Karate – ein Sport mit Philosophie
So wie in den westlichen Sportsystemen einst bei der Gründung teilweise auch soziophilosophische Aspekte der Persönlichkeitsentwicklung und Entfaltung zu eigen waren (Olympische Idee, Arbeitersport, Turnbewegungen etc.) so sind philosophische Elemente im Karatesport nach wie vor von großer Bedeutung. Der sportliche Wettkampf, obgleich spektakulär und publikumswirksam, stellt nur eine kleine Facette des Karate dar, denn nicht der Wettkampf, sondern das Training, die Auseinandersetzung mit den komplizierten und komplexen Bewegungsabläufen, das Ziel, nicht nur den Körper, sondern auch sich selbst zu beherrschen stehen im Vordergrund.
Dem Grundsatz folgend "wer andere besiegt ist kräftig - wer sich selbst besiegt ist stark" wird der Karateka auf seinem Weg oder "Do" wie wir sagen nicht nur lernen, die Techniken zu beherrschen, sondern auch andere Werte zu verinnerlichen, wie Höflichkeit, Bescheidenheit, Hilfsbereitschaft, Toleranz, Gelassenheit, Mut und Respektierung des Anderen d.h. nicht das Besiegen des Anderen steht im Vordergrund, sondern das Arbeiten an sich selbst ist als das eigentliche Ziel dieser Kampfkunst anzusehen. Ein weiterer zentraler Begriff im Karate heißt "Hara" und meint sowohl die körperliche wie auch die geistige Mitte bzw. das Gleichgewicht des Karateka. "Wer seine Mitte verliert, ist bereits besiegt!" sagt man in Japan. Setzt man dafür die Begriffe "Beherrschung" und "Gleichgewicht" wird unmittelbar klar, was die Kontrolle von "Hara" für einen Kämpfer bedeutet.
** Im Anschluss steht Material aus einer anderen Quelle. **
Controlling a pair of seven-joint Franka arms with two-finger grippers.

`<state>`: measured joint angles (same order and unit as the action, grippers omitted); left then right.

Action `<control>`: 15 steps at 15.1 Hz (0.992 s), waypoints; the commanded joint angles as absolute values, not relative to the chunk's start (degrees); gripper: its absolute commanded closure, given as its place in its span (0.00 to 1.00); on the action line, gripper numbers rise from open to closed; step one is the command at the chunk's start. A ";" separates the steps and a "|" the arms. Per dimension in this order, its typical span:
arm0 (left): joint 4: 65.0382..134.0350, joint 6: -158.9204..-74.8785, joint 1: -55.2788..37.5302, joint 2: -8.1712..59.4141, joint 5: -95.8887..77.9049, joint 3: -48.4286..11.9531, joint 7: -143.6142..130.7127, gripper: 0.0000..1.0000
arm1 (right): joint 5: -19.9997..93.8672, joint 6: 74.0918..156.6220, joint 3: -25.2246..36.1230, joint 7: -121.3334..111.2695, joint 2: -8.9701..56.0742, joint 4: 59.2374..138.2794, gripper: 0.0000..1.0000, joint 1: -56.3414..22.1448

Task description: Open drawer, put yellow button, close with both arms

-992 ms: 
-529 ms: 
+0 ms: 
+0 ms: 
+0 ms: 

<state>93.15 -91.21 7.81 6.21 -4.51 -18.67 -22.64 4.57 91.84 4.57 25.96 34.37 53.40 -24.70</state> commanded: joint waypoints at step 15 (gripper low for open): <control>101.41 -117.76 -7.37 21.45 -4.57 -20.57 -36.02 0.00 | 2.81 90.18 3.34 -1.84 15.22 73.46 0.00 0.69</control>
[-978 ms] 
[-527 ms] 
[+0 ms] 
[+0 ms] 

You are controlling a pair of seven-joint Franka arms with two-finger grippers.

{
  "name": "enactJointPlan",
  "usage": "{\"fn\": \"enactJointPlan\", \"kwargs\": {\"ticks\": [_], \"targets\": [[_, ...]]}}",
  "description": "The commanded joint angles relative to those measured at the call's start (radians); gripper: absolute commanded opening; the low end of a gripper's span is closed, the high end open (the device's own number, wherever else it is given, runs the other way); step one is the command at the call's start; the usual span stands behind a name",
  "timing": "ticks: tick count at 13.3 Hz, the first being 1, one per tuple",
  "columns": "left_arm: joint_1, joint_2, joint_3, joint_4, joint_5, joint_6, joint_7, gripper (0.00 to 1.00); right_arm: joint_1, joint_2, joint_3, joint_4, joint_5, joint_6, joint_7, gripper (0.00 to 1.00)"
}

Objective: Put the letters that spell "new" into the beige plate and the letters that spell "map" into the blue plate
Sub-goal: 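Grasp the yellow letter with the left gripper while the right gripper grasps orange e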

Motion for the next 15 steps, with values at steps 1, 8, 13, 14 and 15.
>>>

Wer sein Gleichgewicht und seine Beherrschung verliert, ist verloren und besiegt. Das Wort "Karate-Do" der Weg der leeren Hand birgt einen Begriff, der im doppelten Sinne gemeint ist, nämlich den der "Leere". Zum einem geht es darum, die Gliedmaßen des Körpers zu schlagkräftigen Waffen auszubilden zum Zwecke des waffenlosen Kämpfens und der Selbstverteidigung, zum anderen aber auch, im Sinne des Zen-Buddhismus eine innere Leere zu suchen, die im westlichen Sinne etwa mit Offenheit gleichgesetzt werden könnte. D. h. man sollte nicht an einem Gedanken haften, denn dadurch bleiben andere Gedanken verschlossen. Hält man aber sein Inneres leer, d.h. offen, so kann man alles aufnehmen, was an einem herantritt. Aus dieser Leere entspringt die unterbewußte Entfaltung des Tuns, so das der Karatekämpfer verzögerungslos reagieren und eine der Situation entsprechende Handlung aus dem Unterbewußtsein heraus erfolgen kann. Es kommt darauf an eine Einheit aus Körper und Geist zu bilden.
Gichin Funakoshi erklärt dazu: "So wie die blanke Oberfläche eines Spiegels alles wiedergibt, was vor ihm steht und wie ein stilles Tal selbst den schwächsten Laut weiterträgt, soll der Karateka sein Inneres leermachen von Selbstsucht und Boshaftigkeit, und in allem, was ihm begegnen könnte, angemessen zu handeln". Dies ist mit "Kara" oder "Leer" im Karate gemeint. Im Training, das mit großer äußerer Disziplin in aller Regel von einem erfahrenen Karatemeister (Sensei) durchgeführt wird, gelangt der Karateschüler zu innerer Disziplin im Sinne des Karate-Do und von Zeit zu Zeit bekommt der Schüler die Möglichkeit, mit Hilfe von Gürtelprüfungen sein Können und seine Reife überprüfen zu lassen, unabhäning von Wettkämpfen o.ä. Nach diesen Ausführungen wird auch klar, warum die in letzter Zeit immer häufiger aufgeworfene Frage nach der Ausländerintegration im Sport für das Karate keine Bedeutung hat. Denn unabhängig von Herkunft, Rasse und Religion gilt: Wer sich dem Karate-Do verschrieben hat, gehört dazu.